Nor has the plaintiff stated a claim against both NAPA and Genuine Parts *361 Company based on a warranty, either express or implied. As with Siloo Incorporated, the implied warranty claim is barred because plaintiff is not in privity of contract with the two middlemen. Similarly, there are no markings on the label which indicate any representation, much less an express warranty, made by either NAPA or Genuine Parts.

Plaintiff's claim that NAPA made a warranty by undertaking advertising to induce the public to rely upon NAPA retailers to supply products to be safe and suitable is more difficult to resolve. There are numerous cases in which it was held that advertising by the manufacturer or bottler of a specific soft drink constituted a warranty by the manufacturer that the product was safe for consumption. See, e. g., Tedder v. Bottling Co., 270 N.C. 301, 154 S.E.2d 337 (1967). In those cases, however, a specific product was advertised and the trademark of the manufacturer or bottler appeared on the package itself. In contrast, the uncontested affidavit of NAPA's representative, indicates that "Petisol 202 is not a NAPA line, that NAPA does not buy, sell, approve for sale, advertise, or classify Petisol 202 for itself or for any other buyer; [and] that Petisol 202 does not bear the NAPA trade name or mark." The mere fact that Petisol 202 was sold by a retailer which, inter alia, sells NAPA approved parts, is not sufficient for the product to come within a warranty, express or implied, which might be created as a result of NAPA's advertising. See, generally, Annot. 75 A.L.R.2d 112 § 11 (1961).

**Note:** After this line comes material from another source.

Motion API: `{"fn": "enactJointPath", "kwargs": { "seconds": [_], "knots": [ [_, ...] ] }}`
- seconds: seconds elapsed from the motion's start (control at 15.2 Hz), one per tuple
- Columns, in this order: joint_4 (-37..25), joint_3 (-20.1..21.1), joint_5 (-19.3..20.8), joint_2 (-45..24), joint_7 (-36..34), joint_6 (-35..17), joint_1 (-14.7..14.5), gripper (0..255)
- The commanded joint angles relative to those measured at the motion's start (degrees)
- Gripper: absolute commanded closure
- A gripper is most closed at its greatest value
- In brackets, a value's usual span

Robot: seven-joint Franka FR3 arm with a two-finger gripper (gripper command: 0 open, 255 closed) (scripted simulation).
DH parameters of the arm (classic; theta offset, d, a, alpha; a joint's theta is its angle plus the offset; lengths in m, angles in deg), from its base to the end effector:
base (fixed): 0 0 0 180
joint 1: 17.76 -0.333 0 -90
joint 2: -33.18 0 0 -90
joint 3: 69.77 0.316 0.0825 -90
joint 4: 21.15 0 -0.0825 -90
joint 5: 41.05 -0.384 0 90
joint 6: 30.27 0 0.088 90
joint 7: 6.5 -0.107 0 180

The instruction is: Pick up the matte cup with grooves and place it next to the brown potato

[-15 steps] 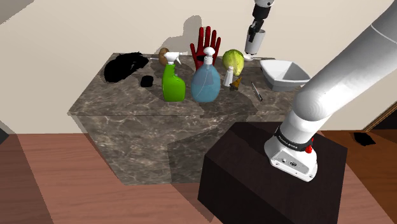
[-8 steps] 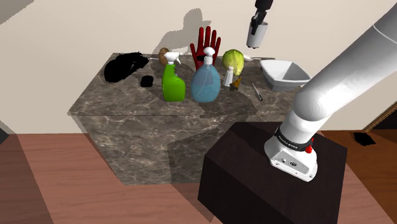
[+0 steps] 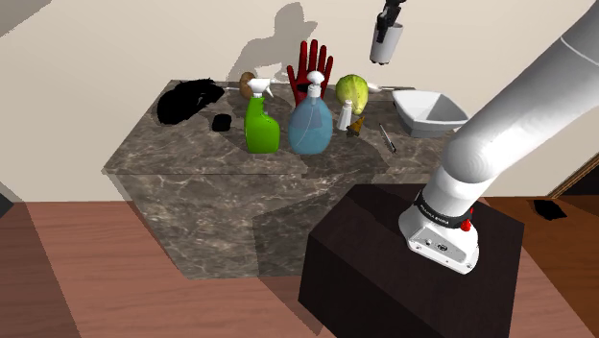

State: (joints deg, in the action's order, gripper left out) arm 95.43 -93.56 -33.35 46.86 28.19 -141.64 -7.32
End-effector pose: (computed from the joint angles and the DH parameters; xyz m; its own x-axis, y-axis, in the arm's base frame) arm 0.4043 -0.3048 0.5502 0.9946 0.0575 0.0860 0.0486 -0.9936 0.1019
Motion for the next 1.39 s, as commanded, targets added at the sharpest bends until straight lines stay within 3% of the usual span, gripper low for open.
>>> {"fn": "enactJointPath", "kwargs": {
  "seconds": [0.0,0.73,1.06,1.32],
  "knots": [
    [-2.8,0.6,-1.2,-3.1,-1.0,0.0,-1.0,255],
    [-21.5,4.4,-7.5,-21.8,-7.1,1.5,-4.9,255],
    [-34.3,5.9,-10.1,-32.0,-9.4,4.6,-5.5,255],
    [-48.0,7.1,-12.0,-41.7,-11.4,8.9,-5.3,255]
  ]
}}
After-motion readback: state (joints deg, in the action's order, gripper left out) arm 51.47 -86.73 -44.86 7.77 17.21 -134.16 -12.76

III. HENDERSONVILLE SERVICE PARTS, INC. (Seller)

For the same reasons discussed in Part II immediately above, we hold that the lower court did not err in dismissing plaintiff's negligence claim against Hendersonville Service Parts, Inc. Similarly, there is no allegation which indicates that any express warranty has been made by Hendersonville Service Parts, Inc. Moreover, G.S. 25-2-318 specifically limits actions on warranties, either express or implied, to "any natural person who is in the family or household of his buyer or who is a guest in his home . . . ." This section of the North Carolina version of the Uniform Commercial Code does not contemplate extending implied warranties to employees of purchasers, and even if the new Products Liability Act were effective as to this action, the protections of that Act would not extend to the employee of a purchaser where the employee is covered by worker's compensation insurance. G.S. 99B-2(b).

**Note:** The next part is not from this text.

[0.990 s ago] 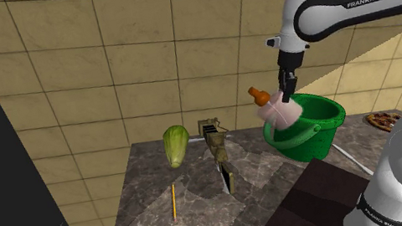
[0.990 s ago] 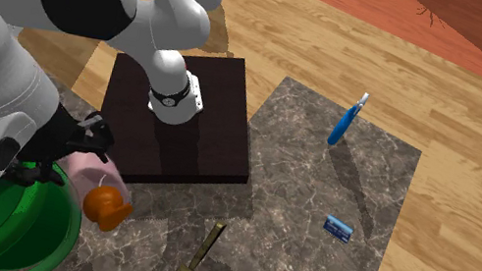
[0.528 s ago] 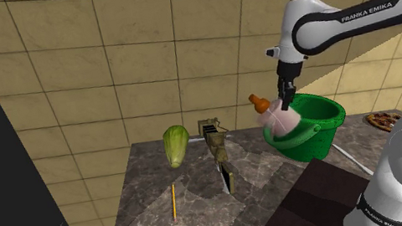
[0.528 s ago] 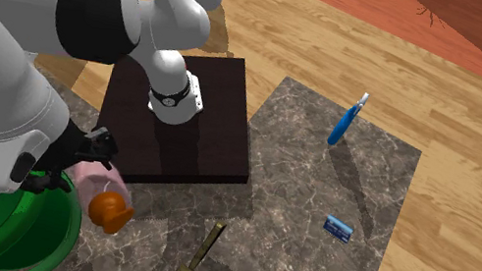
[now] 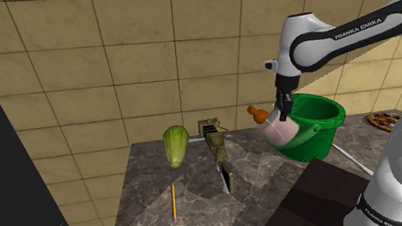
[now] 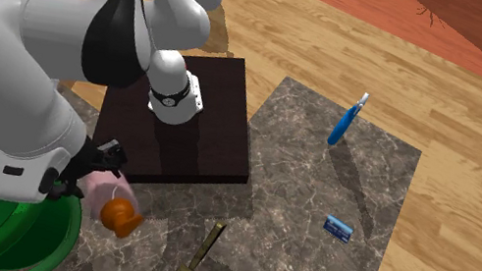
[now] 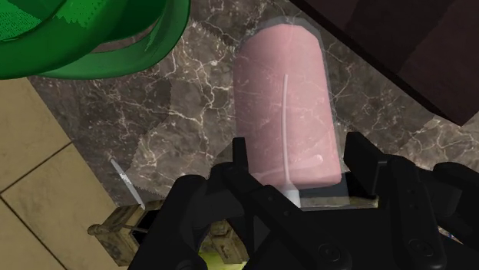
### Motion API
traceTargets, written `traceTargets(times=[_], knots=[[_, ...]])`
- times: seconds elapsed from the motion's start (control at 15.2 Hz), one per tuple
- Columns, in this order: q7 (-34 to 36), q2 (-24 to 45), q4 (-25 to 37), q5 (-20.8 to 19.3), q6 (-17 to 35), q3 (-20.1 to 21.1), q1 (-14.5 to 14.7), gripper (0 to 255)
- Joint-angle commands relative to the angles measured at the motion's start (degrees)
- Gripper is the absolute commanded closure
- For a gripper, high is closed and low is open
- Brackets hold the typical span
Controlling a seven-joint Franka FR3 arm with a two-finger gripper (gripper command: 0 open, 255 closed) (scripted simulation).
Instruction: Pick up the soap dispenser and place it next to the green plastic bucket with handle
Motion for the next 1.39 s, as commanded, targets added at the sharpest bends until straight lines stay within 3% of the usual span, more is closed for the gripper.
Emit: traceTargets(times=[0.0,1.32], knots=[[0.0,0.8,-1.1,-0.2,2.0,-0.3,-0.1,255],[0.2,13.1,-9.0,-1.2,22.1,-2.5,0.0,255]])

In conclusion we find that part of the judgment dismissing the actions against NAPA, Service Parts, and Genuine Parts is affirmed; that part of the judgment dismissing the action against Siloo Incorporated for breach of express and implied warranty is affirmed; and that part of the judgment which, by omission, denies the motion to dismiss the action against Siloo Incorporated on the first claim for negligence is affirmed.

Affirmed.

ROBERT M. MARTIN and ERWIN, JJ., concur.